Home > Meditations in Time of Retreat > What would you really like to say to them?

With social distancing, the way we communicate has had to change. Absence has often made the heart grow fonder. What would you really like to say to someone important in your life? Some years ago our friend Jean Harding took up writing letters – real letters – to the people close to her.

Hard times. Has the horrible thought occurred to you that you might lose someone that you are quite fond of? Why not write to them now? Writing a letter could be valuable to you and to them. A few years ago my much older brother, frail, armchair bound, and watching endless television, told me that he kept a special treasure in the little drawer beside him. To my surprise he pulled out a dog-eared letter that I had sent him. I had written to thank him, about 40 years late, for corresponding with me for several years when I was a teenager at boarding school and he was newly married and in North Africa with the Army Air Corp. I remember so clearly the anticipation in the waiting, and my delight in receiving those letters. How lucky I had been! I loved hearing all his news. Had I ever told him what they meant to me? At last I had got round to writing, and clearly that had mattered to him. My letter had been read so often it was almost falling to pieces.

About the same time I had got tired of writing to a bereaved spouse telling them how I had valued the friend or colleague that I had lost. All the little things, the memories, the laughter, the funny stories. Couldn’t I try writing to these friends themselves before they died? But how? Wouldn’t it be odd, or embarrassing, or not something that they would want if I wrote telling them exactly what I thought of them? How would one begin?

The day after I sent my first letter the phone rang. “Are you dying?” my sister asked. I laughed and said that I wasn’t. (I didn’t tell her that I thought that she was.). I had set about telling her my most treasured memories of her, and what I admired most about her. I chose to try writing a letter a day in Lent five years ago. I have continued each year since.

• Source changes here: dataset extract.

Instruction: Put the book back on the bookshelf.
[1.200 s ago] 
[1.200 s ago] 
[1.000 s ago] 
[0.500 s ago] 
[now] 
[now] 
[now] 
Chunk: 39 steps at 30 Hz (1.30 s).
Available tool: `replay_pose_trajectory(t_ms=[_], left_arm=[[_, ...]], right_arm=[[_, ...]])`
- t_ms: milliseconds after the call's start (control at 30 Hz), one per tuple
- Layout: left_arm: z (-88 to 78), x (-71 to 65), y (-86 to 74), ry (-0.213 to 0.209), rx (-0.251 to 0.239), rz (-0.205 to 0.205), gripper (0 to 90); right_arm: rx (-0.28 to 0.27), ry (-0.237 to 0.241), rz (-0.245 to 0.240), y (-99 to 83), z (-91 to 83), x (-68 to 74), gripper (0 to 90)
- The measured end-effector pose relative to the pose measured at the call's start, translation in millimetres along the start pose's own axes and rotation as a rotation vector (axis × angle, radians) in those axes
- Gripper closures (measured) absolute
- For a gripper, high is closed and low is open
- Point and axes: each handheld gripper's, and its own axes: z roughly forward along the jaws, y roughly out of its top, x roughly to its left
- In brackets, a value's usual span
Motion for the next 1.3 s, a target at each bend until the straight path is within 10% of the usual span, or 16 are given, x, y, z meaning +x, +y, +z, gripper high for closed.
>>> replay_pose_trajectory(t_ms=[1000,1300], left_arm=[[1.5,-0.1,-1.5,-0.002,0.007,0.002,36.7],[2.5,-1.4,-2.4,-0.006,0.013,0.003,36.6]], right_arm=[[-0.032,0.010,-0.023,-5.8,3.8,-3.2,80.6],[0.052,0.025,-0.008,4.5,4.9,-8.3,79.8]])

I discovered that I needed to explain why I was writing. Many of us do write a letter of appreciation at the retirement of a important boss. Retirement, yours or theirs, from any joint activity can provide a reason. Why not write to all the friends on the Christmas cards list who send, or get sent, nothing but a card? An excuse can be manufactured: “Your name was mentioned last week…” or ” I saw a green woodpecker/newspaper article and was reminded of you….” Loss of a friend who has moved away provides the easiest beginning with “How are you…” Or ask the same question in 2020 because we are not seeing each other.

Thinking about what to say can be the easy part. Imagine what you would write about them if it was a bereavement letter. Would you say how much you had valued them, and how grateful you were for what they had taught you? Would you recall the time that you had spent as colleagues, and the the fun you had had? Would you tell them your favourite memories and what you appreciated most in them?

At the beginning writing felt difficult. I knew no one else who wrote letters like this. Was I alone in finding that the people that I was closest to were the hardest to write to? It also felt like a risk.What would they think of me? Would they be embarrassed? Would I be embarrassed when I next saw them? What would happen? Usually nothing happened. A few people wrote “Thank you. I don’t know what to say.” One or two people wrote back in the same vein. A letter from my eldest son is now one of my treasures.

Do not expect an answer. Somehow that starting point is important. An essential is to write from the heart. Mean every word that you write. It can be very short. Email can work these days, but whatever the vehicle it is best to keep a list of who has been written to and when. Writing the identical thing to someone twice is not a good thing.

Does this mean that writing has no effect? I think not. Letters can be written at any time of year and writing from the heart is a skill that can be learned. If one of your friends later dies, it is a huge relief to have written to them. It would be impossible to measure, but the relationship changes when you have written to someone. They are more likely to be completely open, honest, and relaxed in communications with you. I have never yet regretted writing a letter. I do regret that there are letters that I haven’t yet written.